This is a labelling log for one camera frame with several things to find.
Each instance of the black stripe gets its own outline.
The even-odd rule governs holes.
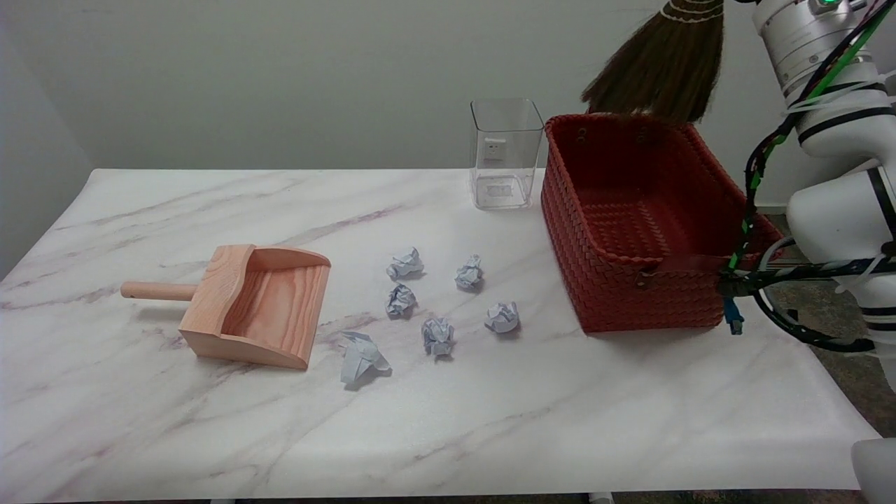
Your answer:
[[[896,307],[862,308],[862,315],[868,315],[869,317],[892,317],[896,315]]]
[[[849,86],[854,86],[858,83],[843,83],[843,84],[834,84],[833,86],[828,86],[824,88],[824,92],[822,95],[831,94],[832,92],[837,92],[840,90],[845,90]],[[853,91],[883,91],[887,92],[887,87],[883,85],[883,83],[870,83],[867,86],[862,86],[860,88],[856,88]]]
[[[872,331],[896,331],[896,324],[891,323],[865,322],[865,325]]]
[[[877,198],[877,204],[881,206],[883,219],[887,221],[887,227],[890,228],[890,234],[896,241],[896,210],[893,209],[893,201],[887,194],[887,187],[883,184],[883,176],[881,169],[874,168],[867,171],[868,178],[871,179],[871,187],[874,189],[874,196]]]
[[[875,109],[862,109],[855,112],[849,112],[848,114],[843,114],[842,116],[837,116],[833,119],[822,121],[817,125],[810,127],[802,134],[800,134],[799,142],[803,143],[808,140],[810,136],[818,135],[826,129],[831,129],[835,126],[845,125],[846,123],[851,123],[852,121],[858,121],[859,119],[874,116],[896,116],[896,110],[894,110],[893,107],[878,107]]]

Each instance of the floor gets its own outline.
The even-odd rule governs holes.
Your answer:
[[[773,219],[785,232],[782,218]],[[800,258],[798,251],[789,252]],[[798,311],[806,326],[838,337],[856,337],[864,326],[856,302],[836,294],[833,282],[800,282],[774,287],[785,308]],[[896,437],[896,394],[887,385],[878,361],[816,351],[844,394],[869,423],[886,438]],[[866,502],[854,491],[680,491],[614,494],[616,504],[858,504]],[[582,495],[421,498],[406,500],[300,500],[295,504],[350,504],[406,502],[408,504],[582,504]],[[240,501],[241,504],[286,504],[286,501]]]

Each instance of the red woven basket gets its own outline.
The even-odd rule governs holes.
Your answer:
[[[546,132],[541,203],[583,330],[717,326],[745,198],[694,127],[579,115]],[[778,239],[757,217],[747,263]]]

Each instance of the blue connector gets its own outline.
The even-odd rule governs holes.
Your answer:
[[[731,328],[731,334],[735,336],[742,335],[744,333],[744,317],[740,314],[740,310],[737,309],[734,298],[725,298],[724,307],[725,322]]]

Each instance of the dustpan handle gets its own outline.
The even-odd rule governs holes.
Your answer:
[[[125,282],[121,295],[135,300],[189,301],[196,293],[195,285],[182,283]]]

____________

- [What the task requires]:
How many lines of the material above hold the string "Each"? Reply with the number and nothing else.

- [Final answer]:
5